Sem conseguir amolecê-los nem um pouco, saí da masmorra subterrânea. …Já está na hora de ir até o Vian. Já estou atrasada, aliás.
Enquanto caminhava um pouco apressada pelo palácio, o Victor apareceu vindo na minha direção, com uma expressão absolutamente furiosa.
…Espera, o quê!? Por que ele está tão bravo assim?
Por reflexo, virei nos calcanhares e voltei pelo caminho de onde tinha vindo.
— Ei, espera!
A voz do Victor ecoou pelo corredor, e dava pra sentir o som dos passos dele se aproximando cada vez mais rápido.
— Por que o senhor está me perseguindo!?
— Por que você está fugindo?
— Porque sua cara está apavorante!
Gritei isso enquanto olhava pra trás. E, num piscar de olhos, ele me alcançou. Segurou meu braço com toda força. Olhei feio pro Victor e falei.
— O que foi?
— Você já esqueceu nossa promessa?
Não tenho nenhuma lembrança de ter feito promessa nenhuma com o Victor. Sem perceber, inclinei a cabeça, confusa. Ele soltou um suspiro enorme.

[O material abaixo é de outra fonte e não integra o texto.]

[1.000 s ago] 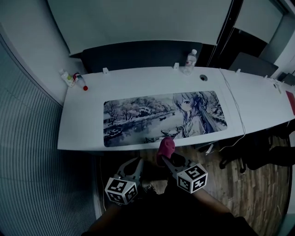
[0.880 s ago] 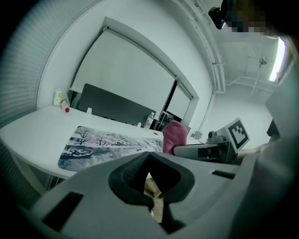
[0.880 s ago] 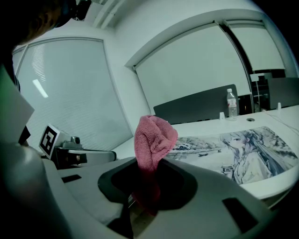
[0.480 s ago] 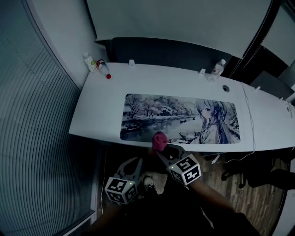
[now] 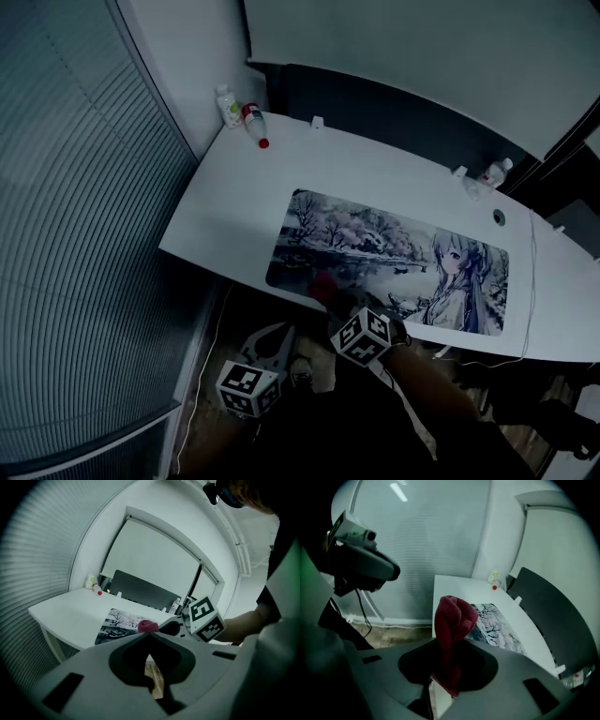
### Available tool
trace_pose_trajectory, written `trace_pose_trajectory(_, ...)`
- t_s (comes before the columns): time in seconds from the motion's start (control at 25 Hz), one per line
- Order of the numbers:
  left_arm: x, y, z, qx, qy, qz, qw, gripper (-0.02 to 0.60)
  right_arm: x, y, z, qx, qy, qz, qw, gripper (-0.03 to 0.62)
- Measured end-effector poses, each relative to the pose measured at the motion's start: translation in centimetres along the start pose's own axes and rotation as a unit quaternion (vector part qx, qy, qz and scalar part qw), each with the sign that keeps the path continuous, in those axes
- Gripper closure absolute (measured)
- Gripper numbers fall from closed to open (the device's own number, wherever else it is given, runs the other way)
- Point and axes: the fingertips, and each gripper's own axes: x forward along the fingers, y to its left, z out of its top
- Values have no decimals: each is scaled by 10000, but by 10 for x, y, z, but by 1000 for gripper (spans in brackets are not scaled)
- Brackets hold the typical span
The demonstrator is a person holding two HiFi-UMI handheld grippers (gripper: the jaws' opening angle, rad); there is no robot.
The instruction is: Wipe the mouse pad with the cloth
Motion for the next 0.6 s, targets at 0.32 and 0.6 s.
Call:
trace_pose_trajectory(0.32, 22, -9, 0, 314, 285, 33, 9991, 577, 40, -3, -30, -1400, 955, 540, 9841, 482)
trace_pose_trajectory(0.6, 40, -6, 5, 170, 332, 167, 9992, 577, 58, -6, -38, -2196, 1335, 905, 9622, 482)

— Você tem dormido no casebre esses dias.
— Sim.
— "Sim" nada. Já esqueceu que a gente combinou que você ia dormir no meu quarto?
— Ah!
Ah, é verdade, tínhamos combinado isso. Com todo o trabalho pro Vian, isso tinha saído completamente da minha cabeça.
Afinal, estou dando conta daquela quantidade absurda de serviço. Não tem como eu lembrar de ir dormir no quarto do Victor.

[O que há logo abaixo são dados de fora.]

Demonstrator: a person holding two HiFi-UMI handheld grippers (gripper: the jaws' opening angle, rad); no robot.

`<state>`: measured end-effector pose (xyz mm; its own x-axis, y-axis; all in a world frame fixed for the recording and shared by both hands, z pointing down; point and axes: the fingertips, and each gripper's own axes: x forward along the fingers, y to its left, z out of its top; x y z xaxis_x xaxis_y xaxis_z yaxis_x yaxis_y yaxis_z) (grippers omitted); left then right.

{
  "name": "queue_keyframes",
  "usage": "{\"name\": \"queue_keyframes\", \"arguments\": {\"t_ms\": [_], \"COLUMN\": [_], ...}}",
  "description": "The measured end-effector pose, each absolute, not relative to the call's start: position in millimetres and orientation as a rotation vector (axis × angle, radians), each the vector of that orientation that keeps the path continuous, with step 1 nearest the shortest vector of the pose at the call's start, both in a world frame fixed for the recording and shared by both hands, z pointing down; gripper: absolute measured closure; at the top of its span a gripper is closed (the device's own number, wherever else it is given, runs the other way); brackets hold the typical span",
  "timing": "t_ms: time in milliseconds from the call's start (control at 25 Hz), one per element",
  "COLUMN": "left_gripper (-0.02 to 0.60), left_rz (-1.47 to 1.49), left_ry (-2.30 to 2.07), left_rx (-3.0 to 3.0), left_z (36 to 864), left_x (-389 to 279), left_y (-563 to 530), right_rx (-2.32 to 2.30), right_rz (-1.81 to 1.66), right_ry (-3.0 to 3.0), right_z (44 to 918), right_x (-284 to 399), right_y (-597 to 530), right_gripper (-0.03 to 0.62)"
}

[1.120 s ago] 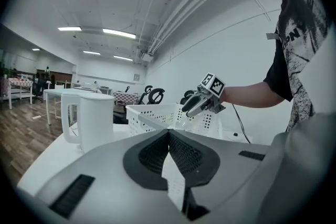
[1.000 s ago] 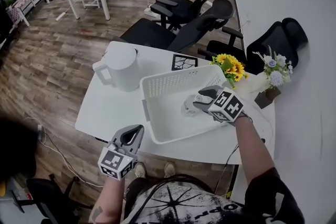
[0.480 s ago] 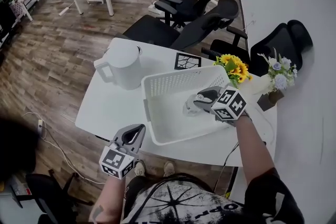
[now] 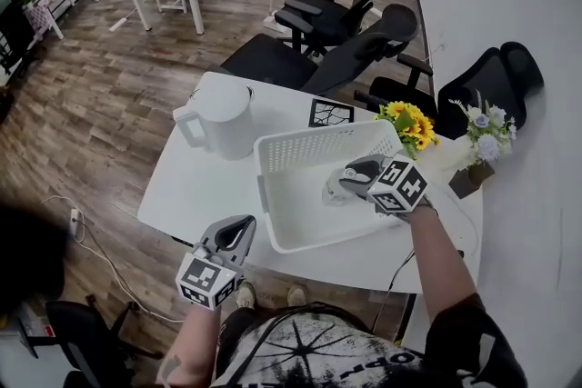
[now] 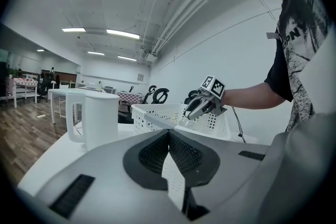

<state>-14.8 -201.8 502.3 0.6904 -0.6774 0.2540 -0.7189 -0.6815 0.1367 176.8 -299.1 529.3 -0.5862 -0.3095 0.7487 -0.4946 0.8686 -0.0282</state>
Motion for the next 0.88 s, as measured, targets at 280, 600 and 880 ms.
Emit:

— Estou ocupada. E, além disso, é impossível enquanto estiver designada pro Príncipe Vian.
— …Descobriu alguma coisa sobre ele?
De repente, o Victor perguntou isso com um rosto sério. Pensei um pouco antes de responder.
— Ele é… um tipo meio assustador de…
— Meio assustador de quê?
— Volume de trabalho.
Diante das minhas palavras, ele ficou paralisado por um instante. Continuei falando.

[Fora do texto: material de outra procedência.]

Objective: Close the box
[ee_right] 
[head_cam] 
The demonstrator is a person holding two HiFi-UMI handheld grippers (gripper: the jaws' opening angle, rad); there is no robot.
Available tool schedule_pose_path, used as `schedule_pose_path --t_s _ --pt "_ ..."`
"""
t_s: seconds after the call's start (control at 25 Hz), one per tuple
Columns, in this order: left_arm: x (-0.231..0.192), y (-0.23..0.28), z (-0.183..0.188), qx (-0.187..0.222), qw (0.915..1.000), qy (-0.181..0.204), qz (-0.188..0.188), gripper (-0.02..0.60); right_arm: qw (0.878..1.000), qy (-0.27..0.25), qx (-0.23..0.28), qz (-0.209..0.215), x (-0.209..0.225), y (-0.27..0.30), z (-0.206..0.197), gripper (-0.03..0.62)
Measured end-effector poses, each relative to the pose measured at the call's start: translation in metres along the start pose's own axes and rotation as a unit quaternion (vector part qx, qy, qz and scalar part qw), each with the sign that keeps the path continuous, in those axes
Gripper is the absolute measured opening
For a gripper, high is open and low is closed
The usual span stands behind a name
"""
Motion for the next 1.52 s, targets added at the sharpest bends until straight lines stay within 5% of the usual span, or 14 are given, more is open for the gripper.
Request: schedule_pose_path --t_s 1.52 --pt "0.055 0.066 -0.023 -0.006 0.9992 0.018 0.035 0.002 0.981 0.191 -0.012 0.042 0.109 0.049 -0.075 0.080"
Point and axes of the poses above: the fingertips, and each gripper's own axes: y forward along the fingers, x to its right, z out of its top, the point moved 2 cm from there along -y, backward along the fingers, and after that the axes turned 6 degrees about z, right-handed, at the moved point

— Fazer sozinho aquela quantidade toda, é uma pessoa realmente competente.
Antes mesmo de eu terminar de falar, os olhos dele mudaram de cor e ele apertou meu braço com uma força absurda. Sem dúvida, ia deixar marca.
— Da próxima vez que você elogiar ele, eu quebro esse seu braço.
…Por que ele fica tão explosivo assim quando o assunto é o Vian?
E, além disso, não vou perder pra ele numa hora dessas. Pisei com toda força na ponta do pé dele. No instante em que ele se encolheu de dor, dei um salto e apliquei um chute de calcanhar com tudo.
Ele caiu no chão. Me agachei ali mesmo e espiei o rosto dele.
É isso que acontece quando não se trata uma dama com respeito. Bem feito. …Bom, imagino que aplicar um chute de calcanhar num príncipe deva ser bem mais grave do que pena de morte.
— Mandar alguém pra trabalhar com o Vian por conta própria, e depois se enfurecer quando essa pessoa faz uma avaliação justa dele, isso sim que é ser criança de verdade.
Falei só isso e, ignorando o Victor caído no chão, segui em direção ao quarto do Vian.
Talvez me espere um castigo e tanto depois, mas, como o Vian gosta de mim, acho que vou escapar da pena de morte.
Bati na porta do Vian, toc-toc.
— Quem é?
— Sou eu.
Nenhuma resposta veio. Assim que pensei isso, a porta se abriu com força. Desviei de leve pra não ser atingida por ela.
— Você está atrasada!
Dizendo isso, o Vian saiu do quarto com uma cara levemente contrariada.